[Task statement]: All lines holding the word "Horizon" in the listing below need to be copied.

[Materials provided]:
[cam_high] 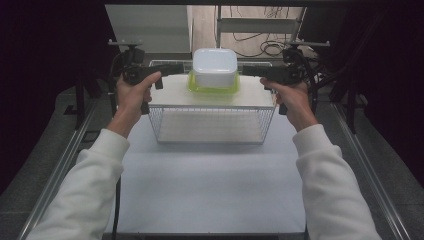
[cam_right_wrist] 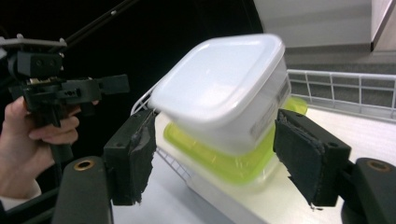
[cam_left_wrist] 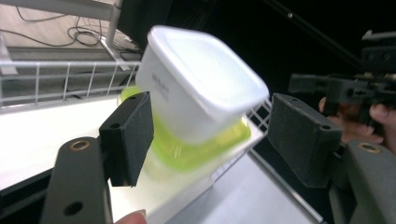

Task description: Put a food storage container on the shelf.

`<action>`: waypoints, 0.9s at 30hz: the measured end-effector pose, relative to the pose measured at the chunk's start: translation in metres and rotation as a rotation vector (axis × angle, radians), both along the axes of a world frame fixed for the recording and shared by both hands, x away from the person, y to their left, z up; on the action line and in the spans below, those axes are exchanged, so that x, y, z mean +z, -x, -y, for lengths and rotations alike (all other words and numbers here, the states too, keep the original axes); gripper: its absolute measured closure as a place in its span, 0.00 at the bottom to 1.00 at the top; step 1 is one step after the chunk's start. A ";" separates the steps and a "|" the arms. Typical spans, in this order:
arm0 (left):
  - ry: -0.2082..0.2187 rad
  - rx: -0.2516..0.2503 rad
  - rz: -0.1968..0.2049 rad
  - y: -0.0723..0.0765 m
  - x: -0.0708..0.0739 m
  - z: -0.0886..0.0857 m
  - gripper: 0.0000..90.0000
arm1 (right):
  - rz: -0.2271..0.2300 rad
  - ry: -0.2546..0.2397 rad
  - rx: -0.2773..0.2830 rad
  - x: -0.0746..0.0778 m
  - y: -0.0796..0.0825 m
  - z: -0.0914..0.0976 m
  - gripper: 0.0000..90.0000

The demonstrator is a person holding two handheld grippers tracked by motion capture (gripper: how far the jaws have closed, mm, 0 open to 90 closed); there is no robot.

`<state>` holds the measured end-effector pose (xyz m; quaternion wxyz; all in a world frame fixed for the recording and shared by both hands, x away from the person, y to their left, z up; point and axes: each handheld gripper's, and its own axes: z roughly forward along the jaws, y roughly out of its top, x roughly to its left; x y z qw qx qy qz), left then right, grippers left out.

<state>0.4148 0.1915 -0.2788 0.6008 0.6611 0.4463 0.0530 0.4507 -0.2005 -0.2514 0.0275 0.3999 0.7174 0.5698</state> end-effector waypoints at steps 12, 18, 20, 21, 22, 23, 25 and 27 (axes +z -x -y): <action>-0.095 -0.077 0.039 0.078 -0.041 -0.005 0.30 | 0.107 0.045 0.066 -0.040 0.070 0.027 0.29; -0.109 -0.073 0.020 0.111 -0.082 -0.009 0.29 | 0.108 0.098 0.071 -0.077 0.101 0.042 0.26; -0.118 -0.062 0.009 0.122 -0.096 -0.011 0.29 | 0.106 0.121 0.067 -0.090 0.110 0.047 0.26; -0.129 -0.060 0.007 0.126 -0.104 -0.012 0.29 | 0.097 0.124 0.066 -0.098 0.114 0.049 0.26; -0.137 -0.054 -0.006 0.131 -0.112 -0.012 0.29 | 0.087 0.122 0.069 -0.106 0.118 0.051 0.26; -0.152 -0.059 -0.023 0.135 -0.120 -0.012 0.28 | 0.072 0.121 0.068 -0.115 0.121 0.053 0.25; -0.171 -0.062 -0.058 0.142 -0.136 -0.012 0.28 | 0.038 0.126 0.071 -0.131 0.127 0.056 0.25; -0.188 -0.068 -0.090 0.146 -0.150 -0.013 0.27 | 0.009 0.128 0.070 -0.148 0.132 0.059 0.24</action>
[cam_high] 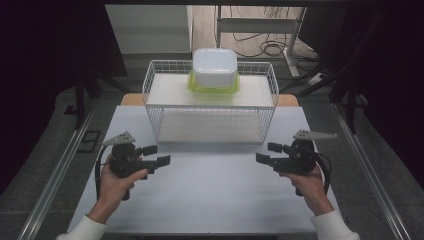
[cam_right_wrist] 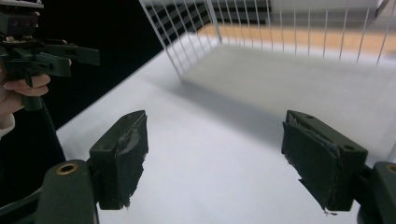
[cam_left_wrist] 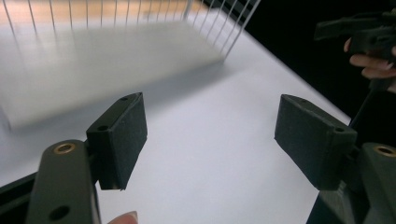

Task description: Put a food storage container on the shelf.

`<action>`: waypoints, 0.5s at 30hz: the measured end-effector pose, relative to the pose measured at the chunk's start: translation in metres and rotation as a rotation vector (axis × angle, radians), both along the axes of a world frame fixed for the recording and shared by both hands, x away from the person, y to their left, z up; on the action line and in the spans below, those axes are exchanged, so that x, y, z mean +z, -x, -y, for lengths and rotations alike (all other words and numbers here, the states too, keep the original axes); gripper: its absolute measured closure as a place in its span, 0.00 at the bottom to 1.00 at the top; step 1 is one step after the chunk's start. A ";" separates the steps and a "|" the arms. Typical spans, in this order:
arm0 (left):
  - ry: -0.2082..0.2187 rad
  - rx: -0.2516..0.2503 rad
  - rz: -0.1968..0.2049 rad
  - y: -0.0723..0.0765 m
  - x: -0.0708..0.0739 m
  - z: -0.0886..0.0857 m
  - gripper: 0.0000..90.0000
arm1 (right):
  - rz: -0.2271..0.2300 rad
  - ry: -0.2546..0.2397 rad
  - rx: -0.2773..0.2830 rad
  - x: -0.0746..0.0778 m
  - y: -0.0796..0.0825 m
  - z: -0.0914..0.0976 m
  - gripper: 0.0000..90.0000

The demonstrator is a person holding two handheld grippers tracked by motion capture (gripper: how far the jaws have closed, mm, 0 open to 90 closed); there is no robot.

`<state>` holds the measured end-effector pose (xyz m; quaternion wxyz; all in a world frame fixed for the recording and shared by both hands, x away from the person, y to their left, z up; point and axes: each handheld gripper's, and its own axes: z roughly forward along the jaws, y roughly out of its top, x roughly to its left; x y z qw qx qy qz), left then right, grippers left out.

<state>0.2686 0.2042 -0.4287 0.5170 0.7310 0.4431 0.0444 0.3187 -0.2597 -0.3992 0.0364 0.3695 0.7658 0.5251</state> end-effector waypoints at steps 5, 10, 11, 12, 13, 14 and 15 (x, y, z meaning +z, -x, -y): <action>-0.038 0.001 -0.065 0.006 -0.027 -0.001 0.26 | -0.061 0.050 -0.008 -0.035 0.006 0.003 0.23; -0.084 0.011 -0.089 0.007 -0.041 -0.001 0.26 | -0.092 0.098 -0.007 -0.054 0.008 0.004 0.22; -0.094 0.011 -0.093 0.007 -0.043 -0.001 0.26 | -0.095 0.101 -0.008 -0.056 0.009 0.004 0.22; -0.108 0.010 -0.091 0.007 -0.045 0.000 0.26 | -0.098 0.102 -0.012 -0.058 0.009 0.005 0.22; -0.112 0.012 -0.094 0.007 -0.046 0.001 0.26 | -0.100 0.100 -0.014 -0.059 0.009 0.005 0.22; -0.115 0.009 -0.095 0.007 -0.046 0.001 0.26 | -0.103 0.098 -0.018 -0.059 0.009 0.006 0.22; -0.117 0.009 -0.097 0.007 -0.047 0.001 0.26 | -0.102 0.097 -0.021 -0.060 0.009 0.007 0.22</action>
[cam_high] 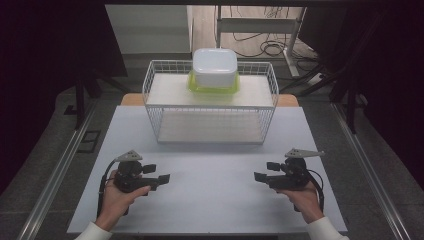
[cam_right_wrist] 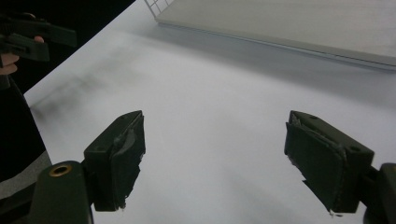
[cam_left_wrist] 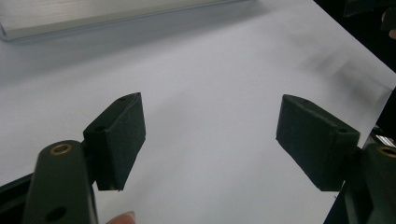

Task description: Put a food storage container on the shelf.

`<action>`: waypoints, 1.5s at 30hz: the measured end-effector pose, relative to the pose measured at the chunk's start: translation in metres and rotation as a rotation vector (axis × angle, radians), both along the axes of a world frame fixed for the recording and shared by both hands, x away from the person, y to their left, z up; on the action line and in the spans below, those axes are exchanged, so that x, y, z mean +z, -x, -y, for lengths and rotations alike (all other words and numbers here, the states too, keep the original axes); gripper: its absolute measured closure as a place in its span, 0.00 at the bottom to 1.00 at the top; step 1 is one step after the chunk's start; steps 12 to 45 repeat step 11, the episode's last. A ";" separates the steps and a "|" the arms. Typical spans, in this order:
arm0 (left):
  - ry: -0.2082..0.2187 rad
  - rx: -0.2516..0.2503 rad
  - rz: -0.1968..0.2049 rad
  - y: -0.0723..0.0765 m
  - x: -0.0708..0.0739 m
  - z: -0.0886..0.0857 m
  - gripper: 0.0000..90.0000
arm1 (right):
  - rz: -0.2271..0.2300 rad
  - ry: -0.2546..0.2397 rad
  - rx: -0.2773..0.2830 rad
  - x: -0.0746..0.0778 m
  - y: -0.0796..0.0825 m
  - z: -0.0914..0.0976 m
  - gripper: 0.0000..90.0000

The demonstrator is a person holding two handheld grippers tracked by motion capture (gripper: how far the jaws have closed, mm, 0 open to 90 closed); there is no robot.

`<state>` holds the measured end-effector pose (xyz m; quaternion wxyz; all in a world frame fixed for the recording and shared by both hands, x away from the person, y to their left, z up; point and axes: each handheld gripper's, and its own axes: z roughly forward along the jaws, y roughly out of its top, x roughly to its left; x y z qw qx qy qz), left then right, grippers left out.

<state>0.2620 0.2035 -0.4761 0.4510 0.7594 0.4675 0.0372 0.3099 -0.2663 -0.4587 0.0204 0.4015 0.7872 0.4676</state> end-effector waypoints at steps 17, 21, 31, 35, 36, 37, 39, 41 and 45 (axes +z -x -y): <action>-0.007 0.016 0.004 -0.002 -0.003 -0.002 0.26 | 0.007 0.000 -0.001 -0.003 0.000 0.000 0.18; -0.007 0.016 0.004 -0.002 -0.003 -0.002 0.26 | 0.007 0.000 -0.001 -0.003 0.000 0.000 0.18; -0.007 0.016 0.004 -0.002 -0.003 -0.002 0.26 | 0.007 0.000 -0.001 -0.003 0.000 0.000 0.18; -0.007 0.016 0.004 -0.002 -0.003 -0.002 0.26 | 0.007 0.000 -0.001 -0.003 0.000 0.000 0.18; -0.007 0.016 0.004 -0.002 -0.003 -0.002 0.26 | 0.007 0.000 -0.001 -0.003 0.000 0.000 0.18; -0.007 0.016 0.004 -0.002 -0.003 -0.002 0.26 | 0.007 0.000 -0.001 -0.003 0.000 0.000 0.18; -0.007 0.016 0.004 -0.002 -0.003 -0.002 0.26 | 0.007 0.000 -0.001 -0.003 0.000 0.000 0.18; -0.007 0.016 0.004 -0.002 -0.003 -0.002 0.26 | 0.007 0.000 -0.001 -0.003 0.000 0.000 0.18; -0.007 0.016 0.004 -0.002 -0.003 -0.002 0.26 | 0.007 0.000 -0.001 -0.003 0.000 0.000 0.18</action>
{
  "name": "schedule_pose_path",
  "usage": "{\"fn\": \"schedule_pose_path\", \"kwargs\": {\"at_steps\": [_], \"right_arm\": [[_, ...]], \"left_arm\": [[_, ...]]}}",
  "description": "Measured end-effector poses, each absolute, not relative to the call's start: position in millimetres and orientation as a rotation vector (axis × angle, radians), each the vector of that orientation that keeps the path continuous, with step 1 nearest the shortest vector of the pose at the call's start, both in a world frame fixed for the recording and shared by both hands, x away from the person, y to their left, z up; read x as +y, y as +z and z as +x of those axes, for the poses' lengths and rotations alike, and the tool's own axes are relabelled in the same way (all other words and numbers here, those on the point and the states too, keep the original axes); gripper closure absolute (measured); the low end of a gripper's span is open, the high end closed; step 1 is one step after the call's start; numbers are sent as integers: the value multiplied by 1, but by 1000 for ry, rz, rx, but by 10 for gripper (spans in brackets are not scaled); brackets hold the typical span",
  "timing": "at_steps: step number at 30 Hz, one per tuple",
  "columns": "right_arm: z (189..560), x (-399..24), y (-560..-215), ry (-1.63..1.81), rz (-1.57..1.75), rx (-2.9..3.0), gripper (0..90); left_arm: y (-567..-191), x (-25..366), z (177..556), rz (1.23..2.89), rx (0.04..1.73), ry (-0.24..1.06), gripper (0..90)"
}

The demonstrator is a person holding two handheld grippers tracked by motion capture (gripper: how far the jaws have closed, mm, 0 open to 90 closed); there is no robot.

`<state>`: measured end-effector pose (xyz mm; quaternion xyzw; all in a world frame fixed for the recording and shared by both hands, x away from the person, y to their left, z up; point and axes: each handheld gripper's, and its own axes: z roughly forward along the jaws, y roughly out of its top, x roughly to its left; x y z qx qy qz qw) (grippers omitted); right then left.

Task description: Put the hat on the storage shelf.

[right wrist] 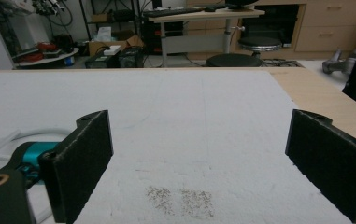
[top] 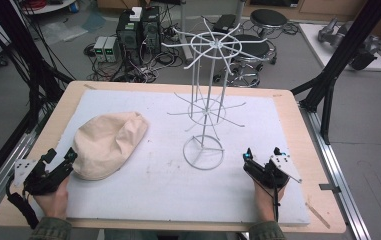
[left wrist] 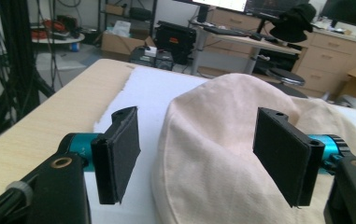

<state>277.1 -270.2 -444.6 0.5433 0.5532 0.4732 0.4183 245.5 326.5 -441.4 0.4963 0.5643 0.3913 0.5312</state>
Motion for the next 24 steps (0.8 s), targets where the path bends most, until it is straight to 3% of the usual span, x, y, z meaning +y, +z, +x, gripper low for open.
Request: {"fn": "schedule_pose_path", "kwargs": {"at_steps": [12, 24], "right_arm": [[278, -269, -445, 1192, 1351, 1391, 65], [279, -269, -444, 1189, 1352, 1397, 66]], "left_arm": [[-432, 323, 249, 1228, 1275, 919, 328], [-399, 324, 261, 1220, 1244, 857, 344]]}}
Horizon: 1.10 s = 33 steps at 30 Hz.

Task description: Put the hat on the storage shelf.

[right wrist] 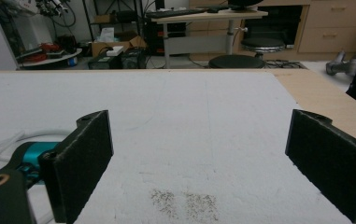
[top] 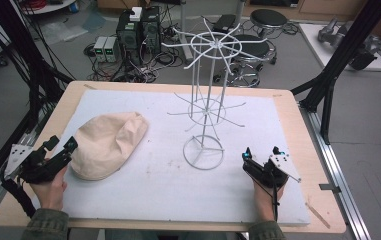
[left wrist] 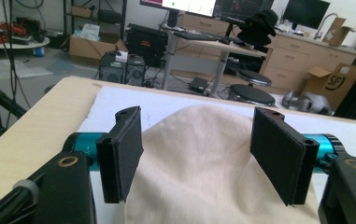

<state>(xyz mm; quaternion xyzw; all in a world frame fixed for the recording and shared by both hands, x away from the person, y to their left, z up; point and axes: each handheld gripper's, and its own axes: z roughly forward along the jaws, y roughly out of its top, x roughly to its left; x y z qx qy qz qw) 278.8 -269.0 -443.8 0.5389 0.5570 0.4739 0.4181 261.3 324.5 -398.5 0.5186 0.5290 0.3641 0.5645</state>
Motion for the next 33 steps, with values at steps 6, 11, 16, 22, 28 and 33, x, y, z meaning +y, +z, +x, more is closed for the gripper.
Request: {"fn": "schedule_pose_path", "kwargs": {"at_steps": [6, 11, 16, 22, 28, 33], "right_arm": [[279, -266, -442, 1177, 1340, 1408, 66], [279, -263, -442, 1168, 1314, 1426, 65], [279, -264, -441, 1171, 1319, 1419, 65], [278, -262, -439, 1157, 1295, 1424, 65], [277, -258, -438, 1155, 1264, 1437, 65], [277, -258, -438, 1148, 1264, 1446, 65]], "left_arm": [[-387, 320, 272, 1261, 1213, 816, 344], [-374, 310, 285, 1342, 1169, 777, 358], [-367, 303, 297, 1412, 1153, 742, 360], [-364, 293, 309, 1530, 1131, 700, 370], [-370, 289, 319, 1605, 1143, 648, 369], [-375, 287, 325, 1689, 1142, 587, 361]]}}
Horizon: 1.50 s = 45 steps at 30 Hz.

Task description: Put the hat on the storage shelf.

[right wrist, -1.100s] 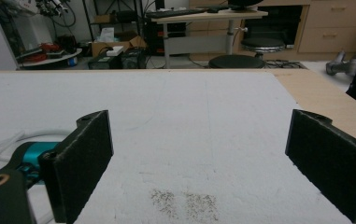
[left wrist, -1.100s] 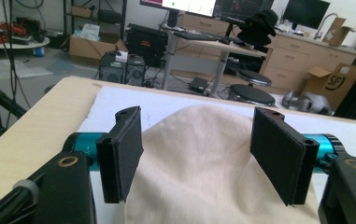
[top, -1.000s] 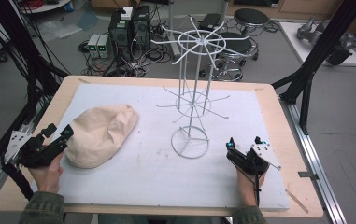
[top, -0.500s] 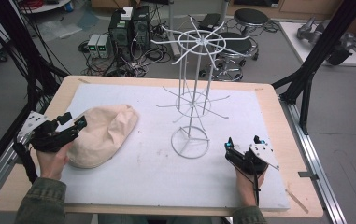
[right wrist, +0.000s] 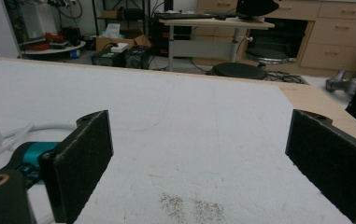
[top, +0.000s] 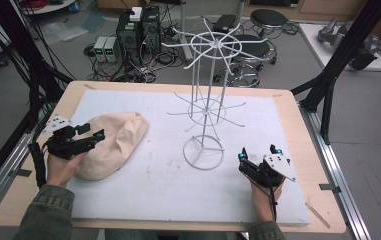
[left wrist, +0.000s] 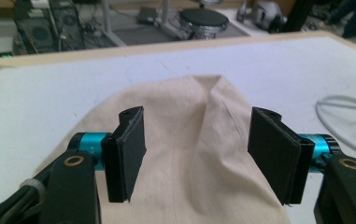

[Answer]:
Horizon: 1.10 s = 33 steps at 30 Hz.
Horizon: 1.50 s = 45 steps at 30 Hz.

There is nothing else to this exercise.